Salone del Libro di Torino: esclusa casa editrice col volume su Matteo Salvini. Il ministro: «Censura inaccettabile»

di Redazione - - Cronaca, Cultura, Libri, Politica

L’editore Francesco Polacchi con il libro su Salvini

TORINO – Polemiche e richiami alla censura. Dopo che è stato completamente smantellato, al Salone del Libro, lo stand di Altaforte, la casa editrice vicina a Casa Pound al centro delle polemiche, esclusa dalla kermesse. Vicino allo stand del ministero della Difesa è rimasta la sagoma dello stand.

«Le mie dichiarazioni sono state usate come scusa, sono stato denunciato per un reato di opinione. Sono disponibile a chiarire la mia posizione con la Procura, ma ritengo che la pietra dello scandalo sia il libro ‘Io Matteo Salvini’. E’ un attacco al ministro dell’Interno, che comunque non voglio tirare per il bavero», commenta Francesco Polacchi, editore di Altaforte. «Una revoca inaccettabile – aggiunge – andremo per via legali».
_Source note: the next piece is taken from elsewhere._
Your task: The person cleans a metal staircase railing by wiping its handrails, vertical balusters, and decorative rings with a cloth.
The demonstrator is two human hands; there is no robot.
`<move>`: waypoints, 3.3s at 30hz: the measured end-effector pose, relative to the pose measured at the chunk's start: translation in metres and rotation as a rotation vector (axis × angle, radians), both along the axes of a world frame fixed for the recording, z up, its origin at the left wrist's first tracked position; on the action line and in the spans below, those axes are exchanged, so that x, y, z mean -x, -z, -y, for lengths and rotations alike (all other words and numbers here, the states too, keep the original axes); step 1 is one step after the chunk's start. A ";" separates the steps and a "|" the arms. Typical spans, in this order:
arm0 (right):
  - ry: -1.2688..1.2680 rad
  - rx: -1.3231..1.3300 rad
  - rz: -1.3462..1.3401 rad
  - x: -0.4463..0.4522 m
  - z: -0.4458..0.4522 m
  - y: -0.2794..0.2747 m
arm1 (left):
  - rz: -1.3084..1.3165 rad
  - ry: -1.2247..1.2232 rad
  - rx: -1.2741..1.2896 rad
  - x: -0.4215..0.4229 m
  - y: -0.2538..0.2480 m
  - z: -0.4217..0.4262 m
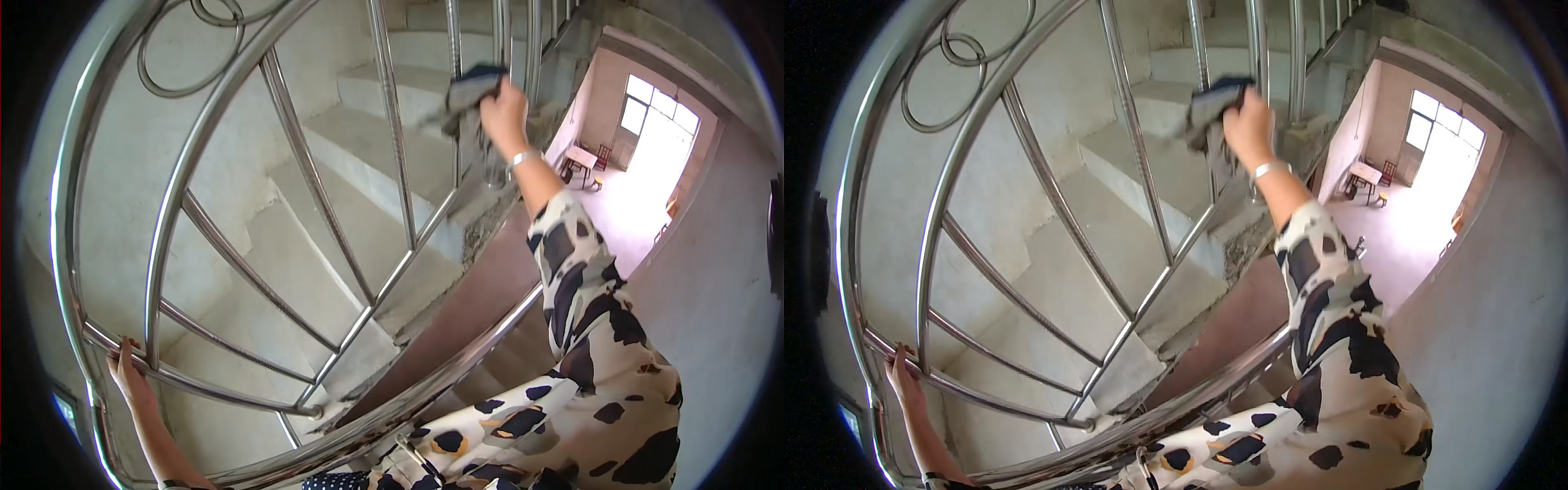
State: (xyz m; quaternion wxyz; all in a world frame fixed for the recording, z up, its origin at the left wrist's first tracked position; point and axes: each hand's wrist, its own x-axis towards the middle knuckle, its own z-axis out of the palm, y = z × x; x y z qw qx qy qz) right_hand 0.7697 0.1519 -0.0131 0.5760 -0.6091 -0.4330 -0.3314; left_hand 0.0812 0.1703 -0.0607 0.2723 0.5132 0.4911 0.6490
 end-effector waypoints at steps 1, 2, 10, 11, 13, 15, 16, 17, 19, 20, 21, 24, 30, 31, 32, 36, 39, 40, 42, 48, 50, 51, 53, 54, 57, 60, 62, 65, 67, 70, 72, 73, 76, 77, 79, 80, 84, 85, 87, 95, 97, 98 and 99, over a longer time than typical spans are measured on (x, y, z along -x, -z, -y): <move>-0.057 -0.155 0.009 -0.008 -0.010 -0.034 | -0.014 -0.010 -0.005 -0.002 0.000 0.001; -0.117 -0.310 0.020 -0.012 -0.018 -0.066 | -0.027 -0.021 -0.010 -0.006 -0.001 0.001; -0.103 -0.327 0.356 0.005 -0.065 -0.151 | -0.069 -0.124 -0.007 -0.029 -0.008 0.013; -0.089 -0.288 0.298 0.007 -0.062 -0.135 | -0.076 -0.136 -0.026 -0.023 -0.003 0.007; -0.061 -0.188 0.260 0.014 -0.054 -0.086 | -0.065 -0.146 -0.010 -0.032 -0.009 0.016; -0.176 -0.091 0.201 0.011 -0.051 -0.006 | -0.065 -0.143 0.016 -0.040 -0.012 0.017; -0.312 -0.055 0.123 0.011 -0.050 0.039 | -0.050 -0.175 0.002 -0.042 -0.011 0.016; -0.239 0.048 0.102 0.028 -0.032 0.075 | -0.036 -0.210 -0.013 -0.041 -0.009 0.016; -0.168 0.160 0.109 0.045 -0.014 0.135 | -0.048 -0.161 -0.009 -0.038 -0.011 0.019; -0.180 0.197 0.097 0.043 -0.014 0.156 | -0.062 -0.103 0.000 -0.037 -0.013 0.019; -0.179 0.195 0.094 0.039 -0.015 0.156 | -0.065 -0.102 -0.002 -0.038 -0.014 0.020; -0.261 0.176 -0.047 0.027 -0.029 0.135 | -0.063 -0.095 0.014 -0.039 -0.014 0.021; -0.267 -0.155 0.163 0.009 -0.060 -0.112 | -0.026 -0.113 0.048 -0.037 -0.014 0.019; -0.158 -0.149 0.279 0.006 -0.060 -0.154 | -0.015 -0.120 0.043 -0.034 -0.012 0.018; -0.099 -0.166 0.181 0.018 -0.055 -0.185 | -0.012 -0.087 0.032 -0.031 -0.008 0.015; 0.051 -0.165 0.308 -0.001 -0.071 -0.221 | 0.013 -0.042 -0.034 -0.032 -0.008 0.014; -0.049 -0.102 0.269 0.011 -0.056 -0.175 | 0.039 -0.096 0.004 -0.034 -0.013 0.020; -0.077 -0.096 0.271 0.012 -0.051 -0.143 | 0.034 -0.119 0.026 -0.038 -0.015 0.022; -0.134 -0.027 0.227 0.011 -0.048 -0.068 | 0.029 -0.120 0.044 -0.045 -0.014 0.020; -0.212 0.297 0.316 0.011 0.000 -0.011 | 0.030 -0.147 -0.015 -0.042 -0.012 0.015; -0.165 0.199 0.024 0.030 0.014 -0.053 | 0.031 -0.137 -0.040 -0.039 -0.011 0.013; -0.238 0.026 0.050 0.052 0.029 -0.085 | 0.031 -0.138 -0.044 -0.041 -0.010 0.012; -0.310 -0.242 0.235 0.078 0.027 -0.144 | 0.036 -0.124 -0.041 -0.045 -0.014 0.017; -0.311 -0.339 0.395 0.087 0.016 -0.168 | 0.041 -0.123 -0.037 -0.047 -0.015 0.020; -0.257 -0.058 0.572 0.136 -0.011 -0.201 | 0.033 -0.093 -0.010 -0.041 -0.014 0.017; -0.162 0.038 0.665 0.149 -0.024 -0.205 | -0.013 -0.122 0.006 -0.027 -0.005 0.007; -0.293 0.204 0.736 0.126 -0.016 -0.218 | -0.072 -0.168 0.029 -0.021 -0.003 0.008; -0.110 0.176 0.683 0.075 -0.016 -0.247 | -0.046 -0.136 0.005 -0.029 -0.005 0.011; -0.024 0.160 0.551 0.028 -0.012 -0.269 | -0.025 -0.128 -0.026 -0.031 -0.005 0.011; 0.017 0.075 0.418 -0.022 -0.023 -0.294 | -0.011 -0.135 -0.035 -0.028 -0.002 0.009; 0.086 0.214 0.322 -0.030 -0.028 -0.306 | 0.006 -0.138 -0.055 -0.031 -0.003 0.009; 0.067 0.153 0.302 -0.030 -0.031 -0.306 | 0.015 -0.129 -0.061 -0.034 -0.003 0.010; 0.117 0.123 0.265 -0.023 -0.046 -0.301 | 0.036 -0.172 -0.026 -0.040 -0.007 0.014; 0.053 0.004 0.350 -0.020 -0.050 -0.292 | 0.038 -0.173 -0.017 -0.039 -0.006 0.014; -0.114 -0.016 0.425 0.021 -0.042 -0.262 | 0.036 -0.119 -0.050 -0.037 -0.005 0.012; -0.034 0.025 0.532 0.049 -0.032 -0.243 | 0.031 -0.114 -0.041 -0.039 -0.004 0.012; -0.366 -0.026 0.786 0.147 -0.010 -0.162 | 0.043 -0.116 -0.068 -0.034 -0.002 0.005; -0.328 -0.113 0.791 0.159 -0.010 -0.149 | 0.038 -0.114 -0.085 -0.031 -0.001 0.005; -0.389 -0.178 0.735 0.169 -0.011 -0.125 | -0.010 -0.125 -0.058 -0.032 -0.005 0.011; -0.562 -0.008 0.624 0.135 -0.010 -0.051 | 0.039 -0.059 0.000 -0.029 -0.008 0.009; -0.482 -0.388 0.479 0.134 0.008 -0.099 | 0.047 -0.084 0.009 -0.037 -0.014 0.015; -0.435 -0.533 0.352 0.127 0.011 -0.127 | 0.049 -0.111 0.020 -0.041 -0.014 0.017; -0.342 -0.553 0.283 0.121 0.014 -0.152 | 0.039 -0.105 0.032 -0.037 -0.010 0.014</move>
«Siamo nel 2019 alla censura dei libri in base alle idee, al rogo dei libri che non ha mai portato fortuna in passato». Così Matteo Salvini durante un comizio a Pesaro, in cui ha criticato «la minoranza di sinistra che si arroga il diritto di decidere chi può fare musica, chi può fare teatro, chi può pubblicare libri. Alle idee si risponde con altre idee, non con la censura. Alla faccia dei compagni e dei democratici, che decidono chi può andare al Salone del Libro e chi non ha diritto ad andarci».